The FDA makes decisions that determine the lives and treatments of patients with rare diseases. Many of these people who make these decisions aren’t impacted by the disease in their own daily life. That’s not their fault, of course, but it poses a problem. No matter how well-meaning or thoughtful they might be, they can still just miss something that feels obvious to someone with the disease.
This is one reason that it’s important for the patient voice to be heard. The patients and their caretakers can share unique insights that might not be visible from the outside. This feedback is important, so the FDA knows which treatments are working, which aren’t going so great. They can explain what the community is lacking, or hoping for, and what needs they feel are being forgotten. It’s important for patient voices to break through the wall of distance. It’s important for patient voices to emphasize the humans who will be impacted.

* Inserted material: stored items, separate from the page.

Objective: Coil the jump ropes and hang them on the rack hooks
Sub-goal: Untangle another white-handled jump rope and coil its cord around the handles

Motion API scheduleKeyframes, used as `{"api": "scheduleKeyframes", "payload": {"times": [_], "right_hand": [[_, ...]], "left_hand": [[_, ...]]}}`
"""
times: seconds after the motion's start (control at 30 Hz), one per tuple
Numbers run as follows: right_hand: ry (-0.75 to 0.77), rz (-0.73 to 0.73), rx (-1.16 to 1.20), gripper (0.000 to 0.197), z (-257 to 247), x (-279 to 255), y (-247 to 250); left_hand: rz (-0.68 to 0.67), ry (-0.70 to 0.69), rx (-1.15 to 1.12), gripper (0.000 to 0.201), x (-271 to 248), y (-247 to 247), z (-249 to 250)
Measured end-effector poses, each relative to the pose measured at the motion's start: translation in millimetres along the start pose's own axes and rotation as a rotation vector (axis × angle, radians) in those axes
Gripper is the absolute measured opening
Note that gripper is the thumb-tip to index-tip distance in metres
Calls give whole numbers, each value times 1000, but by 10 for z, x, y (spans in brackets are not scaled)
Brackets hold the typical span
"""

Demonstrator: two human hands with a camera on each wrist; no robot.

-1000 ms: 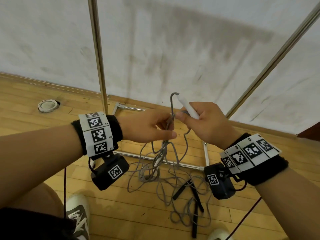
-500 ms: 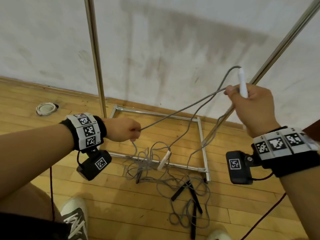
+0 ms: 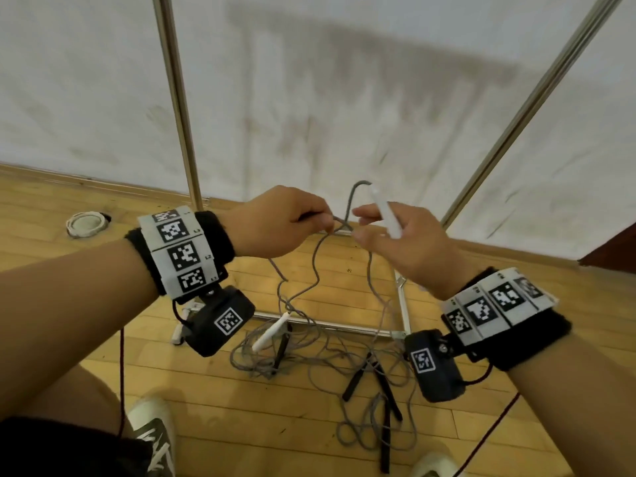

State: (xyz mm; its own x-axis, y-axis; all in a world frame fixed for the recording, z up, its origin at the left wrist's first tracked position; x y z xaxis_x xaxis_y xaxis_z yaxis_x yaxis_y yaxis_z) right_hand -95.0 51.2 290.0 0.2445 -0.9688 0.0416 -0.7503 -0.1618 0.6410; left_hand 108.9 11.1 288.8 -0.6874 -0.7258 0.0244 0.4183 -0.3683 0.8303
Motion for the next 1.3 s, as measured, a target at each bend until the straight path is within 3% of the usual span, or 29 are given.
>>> {"api": "scheduleKeyframes", "payload": {"times": [0.1, 0.17, 0.27, 0.37, 0.53, 0.67, 0.77, 0.87, 1.0, 1.1, 1.3], "right_hand": [[42, -53, 0, 20, -121, 26, -176], [43, -40, 10, 28, -173, 46, -177], [15, 96, 47, 22, -201, 91, -13], [51, 184, 41, 19, -188, 113, 173], [93, 280, 13, 19, -175, 125, 339], [84, 460, 45, 18, -118, 107, 646], [36, 497, 52, 18, 6, 65, 751], [-76, 455, 49, 17, 163, 53, 775], [-171, 367, 6, 9, 335, 21, 718], [-141, 254, -16, 21, 306, 30, 522], [20, -43, 39, 28, -44, 73, -75]], "left_hand": [[88, -89, -20, 19, -25, 33, 148], [128, -46, -28, 26, -30, 81, 69], [-42, 86, 17, 35, -97, 67, -222], [-183, 148, 47, 29, -203, -15, -514], [-181, 189, 26, 30, -266, -4, -838], [-210, 293, -36, 27, -302, 26, -1091], [-175, 323, -39, 31, -300, 82, -1179], [-141, 308, -166, 38, -277, 100, -1181], [51, 286, -203, 34, -204, 194, -1009], [115, 201, -86, 32, -120, 258, -709], [61, -22, -28, 24, -75, 233, -80]]}}
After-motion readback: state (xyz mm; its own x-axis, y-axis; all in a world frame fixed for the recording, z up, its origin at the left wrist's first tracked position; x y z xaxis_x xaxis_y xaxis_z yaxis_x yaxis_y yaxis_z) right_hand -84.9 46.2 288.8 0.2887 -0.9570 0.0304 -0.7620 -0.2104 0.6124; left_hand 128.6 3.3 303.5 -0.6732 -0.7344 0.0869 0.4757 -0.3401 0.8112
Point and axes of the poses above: each hand's wrist, its own x-axis towards the middle knuckle, its own y-axis out of the back of the hand, z = x × y, the point moved 3 cm from there along x, towards the middle knuckle, and after that the axes turned 11 degrees about -z, right-handed, at the moved point
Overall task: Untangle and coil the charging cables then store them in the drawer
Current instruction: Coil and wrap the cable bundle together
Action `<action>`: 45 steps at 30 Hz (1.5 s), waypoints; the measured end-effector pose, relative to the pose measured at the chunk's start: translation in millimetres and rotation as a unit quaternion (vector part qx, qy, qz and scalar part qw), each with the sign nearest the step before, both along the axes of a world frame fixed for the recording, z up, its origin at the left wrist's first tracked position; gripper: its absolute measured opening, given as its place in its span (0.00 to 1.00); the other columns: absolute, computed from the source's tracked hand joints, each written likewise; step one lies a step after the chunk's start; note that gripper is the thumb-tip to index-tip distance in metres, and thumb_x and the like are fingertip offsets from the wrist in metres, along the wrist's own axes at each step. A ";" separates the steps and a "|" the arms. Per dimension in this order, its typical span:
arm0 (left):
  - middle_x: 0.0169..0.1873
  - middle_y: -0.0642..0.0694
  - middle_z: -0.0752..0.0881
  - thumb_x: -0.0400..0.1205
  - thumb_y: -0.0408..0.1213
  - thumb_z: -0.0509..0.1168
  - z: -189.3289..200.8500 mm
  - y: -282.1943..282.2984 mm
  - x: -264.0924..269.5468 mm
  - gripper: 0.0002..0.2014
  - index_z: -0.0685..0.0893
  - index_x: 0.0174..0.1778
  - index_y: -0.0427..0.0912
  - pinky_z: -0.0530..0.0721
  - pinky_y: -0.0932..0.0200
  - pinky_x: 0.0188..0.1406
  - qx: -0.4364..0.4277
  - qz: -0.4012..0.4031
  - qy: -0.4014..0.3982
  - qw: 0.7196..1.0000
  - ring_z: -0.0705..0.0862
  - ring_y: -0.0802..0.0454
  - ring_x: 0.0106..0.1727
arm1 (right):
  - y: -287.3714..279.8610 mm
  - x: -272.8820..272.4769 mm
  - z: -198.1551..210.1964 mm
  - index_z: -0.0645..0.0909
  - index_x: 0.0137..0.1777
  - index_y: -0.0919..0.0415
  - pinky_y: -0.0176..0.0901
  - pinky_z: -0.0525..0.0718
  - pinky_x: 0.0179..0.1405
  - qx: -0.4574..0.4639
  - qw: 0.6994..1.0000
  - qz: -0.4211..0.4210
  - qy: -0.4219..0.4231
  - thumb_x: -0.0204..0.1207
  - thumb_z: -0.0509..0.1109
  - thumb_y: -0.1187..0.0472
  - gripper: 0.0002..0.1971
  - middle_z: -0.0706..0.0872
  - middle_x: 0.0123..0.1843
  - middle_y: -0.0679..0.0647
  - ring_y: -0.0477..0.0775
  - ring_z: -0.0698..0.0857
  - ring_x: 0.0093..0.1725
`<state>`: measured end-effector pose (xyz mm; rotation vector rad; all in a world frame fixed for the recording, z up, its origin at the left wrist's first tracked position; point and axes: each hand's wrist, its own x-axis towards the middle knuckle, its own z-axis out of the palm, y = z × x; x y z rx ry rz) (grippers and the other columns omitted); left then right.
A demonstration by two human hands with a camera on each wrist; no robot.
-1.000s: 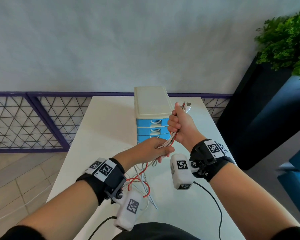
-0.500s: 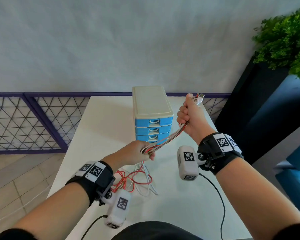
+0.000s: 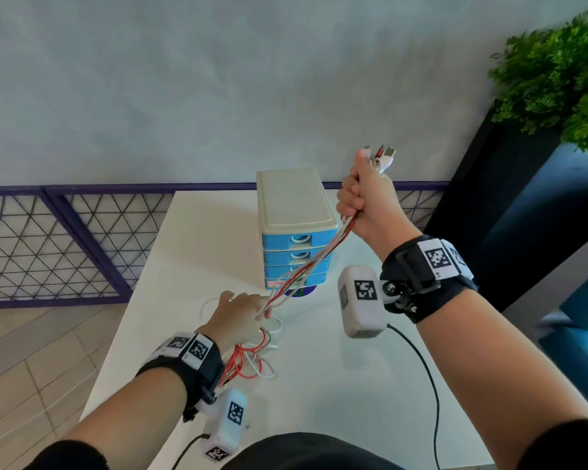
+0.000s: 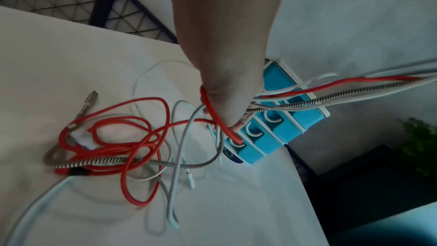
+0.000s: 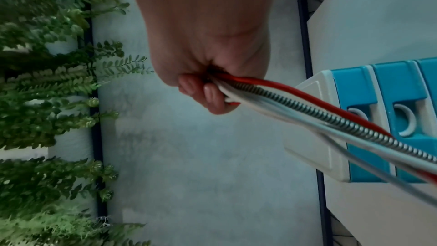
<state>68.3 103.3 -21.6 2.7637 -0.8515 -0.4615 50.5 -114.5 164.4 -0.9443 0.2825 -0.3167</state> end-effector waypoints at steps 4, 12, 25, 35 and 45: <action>0.32 0.55 0.74 0.84 0.52 0.55 6.4 -4.2 2.1 0.14 0.80 0.54 0.49 0.63 0.53 0.60 0.004 0.030 -0.007 1.000 0.80 0.44 0.55 | 5.6 -1.2 0.3 0.66 0.33 0.57 0.31 0.59 0.09 -0.008 1.000 0.026 0.005 0.85 0.60 0.47 0.20 0.64 0.17 0.47 0.41 0.61 0.11; 0.80 0.62 0.50 0.64 0.58 0.78 77.1 -14.1 14.8 0.63 0.38 0.83 0.53 0.53 0.57 0.83 -0.082 -0.101 0.292 0.947 0.50 0.63 0.81 | 5.8 -5.3 -13.4 0.65 0.32 0.56 0.32 0.59 0.11 -0.078 0.995 0.045 0.038 0.85 0.59 0.48 0.21 0.63 0.18 0.48 0.43 0.60 0.12; 0.35 0.49 0.83 0.84 0.43 0.58 101.9 -48.0 -10.4 0.11 0.80 0.41 0.41 0.85 0.61 0.54 -0.332 -0.076 0.494 0.800 0.88 0.51 0.43 | -5.8 -8.0 -30.5 0.67 0.33 0.56 0.31 0.60 0.09 0.108 0.988 0.107 0.014 0.86 0.57 0.48 0.20 0.65 0.16 0.45 0.39 0.62 0.11; 0.26 0.53 0.66 0.86 0.52 0.51 95.4 -37.6 -5.4 0.18 0.73 0.37 0.44 0.73 0.66 0.31 -0.299 -0.002 0.416 0.859 0.63 0.58 0.24 | -24.3 -13.7 -34.2 0.68 0.33 0.56 0.33 0.62 0.10 0.017 0.997 0.053 0.049 0.85 0.61 0.48 0.20 0.66 0.18 0.46 0.41 0.62 0.13; 0.33 0.59 0.81 0.84 0.48 0.59 110.2 -44.7 4.5 0.09 0.83 0.46 0.54 0.74 0.56 0.32 -0.250 -0.061 -0.091 0.962 0.77 0.55 0.35 | -3.6 -22.5 -49.9 0.84 0.49 0.66 0.43 0.88 0.41 -0.208 0.924 0.269 0.176 0.85 0.61 0.52 0.18 0.89 0.45 0.63 0.56 0.89 0.41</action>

The Tuberous Sclerosis Alliance recently made sure their voices were formally heard by the FDA. They worked in conjunction with the LAM Foundation, a group that advocates for lymphangioleiomyomatosis (LAM) patients.
Tuberous Sclerosis Complex (TSC) is a disease that causes the formation of tumors on various organs, including the heart, lungs, and brain. While the tumors are not cancerous, they cause other symptoms, including seizures, skin abnormalities, learning disabilities, behavioral and communication problem, kidney problems, heart problems, and lung problems.
These symptoms can be treated, but there is no cure for the underlying cause. To learn more about TSC, click here. LAM is a rare condition that primarily affects women with TSC. Often LAM patients don’t show many of the classic skin and neurological symptoms, but instead will have severe lung problems.
On October 26th, the TS Alliance submitted a comprehensive report titled “Voice of the Patient” to the FDA. The report essentially gave an overview of the insight provided by panelists and speakers at the TS Alliance-sponsored Externally-Led Patient-Focused Drug Development (PFDD) last summer. The meeting was held to give patients and caregivers a space to communicate their needs and experiences with the FDA.
The report emphasized the patient community’s desire to have FDA view and treat TSC as one whole disorder, rather than a sum of separately treated symptoms. TSC is a disease that permeates throughout the body, even if one organ carries the severe manifestation at a given time. Even in one individual, the most severe symptoms often change throughout their life.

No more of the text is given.